**WHAT IS NEEDED**
Among the lines below, restate word for word only those from the line with "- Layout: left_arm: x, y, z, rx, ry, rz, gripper" through the line with "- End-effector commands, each", with both end lines kept.

**EXERCISE DATA**
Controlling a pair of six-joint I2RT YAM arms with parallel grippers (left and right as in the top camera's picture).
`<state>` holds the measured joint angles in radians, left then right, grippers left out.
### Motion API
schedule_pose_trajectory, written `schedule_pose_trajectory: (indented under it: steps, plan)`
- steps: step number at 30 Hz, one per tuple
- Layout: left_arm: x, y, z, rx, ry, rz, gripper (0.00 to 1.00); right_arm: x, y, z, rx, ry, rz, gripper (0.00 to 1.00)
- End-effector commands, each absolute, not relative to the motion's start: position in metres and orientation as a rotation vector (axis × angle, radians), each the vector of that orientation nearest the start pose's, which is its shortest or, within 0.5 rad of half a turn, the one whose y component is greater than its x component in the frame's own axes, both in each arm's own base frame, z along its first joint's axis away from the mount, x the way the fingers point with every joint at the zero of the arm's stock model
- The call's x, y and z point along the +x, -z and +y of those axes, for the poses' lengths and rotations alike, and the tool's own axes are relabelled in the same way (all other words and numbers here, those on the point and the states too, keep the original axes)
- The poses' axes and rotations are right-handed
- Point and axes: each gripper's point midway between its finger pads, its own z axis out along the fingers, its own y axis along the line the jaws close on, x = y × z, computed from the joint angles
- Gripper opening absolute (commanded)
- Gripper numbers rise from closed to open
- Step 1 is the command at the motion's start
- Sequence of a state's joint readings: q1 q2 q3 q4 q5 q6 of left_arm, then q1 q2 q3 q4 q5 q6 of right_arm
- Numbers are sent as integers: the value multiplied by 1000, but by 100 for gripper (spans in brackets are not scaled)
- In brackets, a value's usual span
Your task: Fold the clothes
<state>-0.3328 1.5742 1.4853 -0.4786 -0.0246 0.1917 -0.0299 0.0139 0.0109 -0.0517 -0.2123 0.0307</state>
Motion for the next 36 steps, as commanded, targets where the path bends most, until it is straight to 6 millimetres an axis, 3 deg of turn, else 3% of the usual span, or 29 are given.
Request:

**EXERCISE RESPONSE**
- Layout: left_arm: x, y, z, rx, ry, rz, gripper (0.00 to 1.00); right_arm: x, y, z, rx, ry, rz, gripper (0.00 to 1.00)
- End-effector commands, each absolute, not relative to the motion's start: position in metres and orientation as a rotation vector (axis × angle, radians), each the vector of that orientation nearest the start pose's, which is its shortest or, within 0.5 rad of half a turn, the one whose y component is greater than its x component in the frame's own axes, both in each arm's own base frame, z along its first joint's axis away from the mount, x the way the fingers point with every joint at the zero of the arm's stock model

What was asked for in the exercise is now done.